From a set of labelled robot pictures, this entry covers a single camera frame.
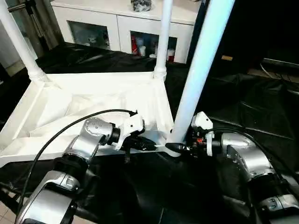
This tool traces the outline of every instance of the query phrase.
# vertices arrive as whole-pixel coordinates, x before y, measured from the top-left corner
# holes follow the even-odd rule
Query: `black plastic sheet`
[[[75,44],[63,44],[37,60],[46,73],[153,71],[155,59],[132,56]],[[175,118],[188,66],[167,64],[165,86]],[[0,88],[5,121],[29,84],[26,70]],[[278,154],[293,170],[299,170],[299,87],[284,80],[245,74],[224,74],[213,65],[196,112],[204,111],[214,126],[237,126]],[[6,97],[12,94],[10,101]],[[246,192],[238,169],[227,159],[188,156],[171,158],[164,153],[137,154],[130,165],[123,156],[95,158],[95,177],[80,200],[85,218],[99,223],[250,223]],[[284,168],[277,162],[279,169]],[[9,163],[0,169],[0,182],[19,192],[30,162]],[[52,168],[39,161],[28,193]],[[240,202],[232,203],[230,198]],[[226,206],[234,204],[234,209]]]

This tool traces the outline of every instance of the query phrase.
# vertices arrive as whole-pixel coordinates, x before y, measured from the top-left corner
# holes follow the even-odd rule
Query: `white pole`
[[[154,69],[155,78],[166,79],[166,56],[169,38],[169,29],[171,21],[173,0],[163,0],[162,18],[161,18],[161,30],[158,44],[157,63]]]
[[[183,142],[235,0],[211,0],[167,142]]]
[[[46,80],[45,73],[36,64],[18,25],[7,9],[5,0],[0,0],[0,20],[28,70],[31,80]]]

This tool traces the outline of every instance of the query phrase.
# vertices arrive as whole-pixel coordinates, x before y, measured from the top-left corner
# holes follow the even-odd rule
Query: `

## Exercise details
Every entry above needs to be retyped exactly; drop the pictures.

## Task answer
From a set of labelled robot pictures, this entry covers a single camera frame.
This tool traces the outline of every instance of the query phrase.
# vertices arrive as whole-pixel coordinates, x before y, measured from the top-left corner
# holes follow the even-odd rule
Query: `black plastic sheet`
[[[75,44],[63,44],[37,60],[46,73],[153,71],[155,59],[132,56]],[[175,118],[188,66],[167,64],[165,86]],[[0,88],[5,121],[29,84],[26,70]],[[278,154],[293,170],[299,170],[299,87],[284,80],[245,74],[224,74],[213,65],[196,112],[204,111],[214,126],[237,126]],[[6,97],[12,94],[10,101]],[[246,192],[238,169],[227,159],[188,156],[171,158],[164,153],[137,154],[130,165],[123,156],[95,158],[95,177],[80,200],[85,218],[99,223],[250,223]],[[284,168],[277,162],[279,169]],[[9,163],[0,169],[0,182],[19,192],[30,162]],[[52,168],[39,161],[28,193]],[[240,202],[232,203],[230,198]],[[226,206],[234,204],[234,209]]]

This tool traces the outline of every instance of the query phrase.
# vertices arrive as whole-pixel coordinates, x before y, measured from the top-left corner
# holes follow the even-odd rule
Query: `white pole`
[[[154,69],[155,78],[166,79],[166,56],[169,38],[169,29],[171,21],[173,0],[163,0],[162,18],[161,18],[161,30],[158,44],[157,63]]]
[[[183,142],[235,0],[211,0],[167,142]]]
[[[46,80],[45,73],[36,64],[18,25],[7,9],[5,0],[0,0],[0,20],[28,70],[31,80]]]

This tool traces the outline of every instance of the query phrase.
# vertices arrive as whole-pixel coordinates, x before y, measured from the top-left corner
# holes follow the even-odd rule
Query: `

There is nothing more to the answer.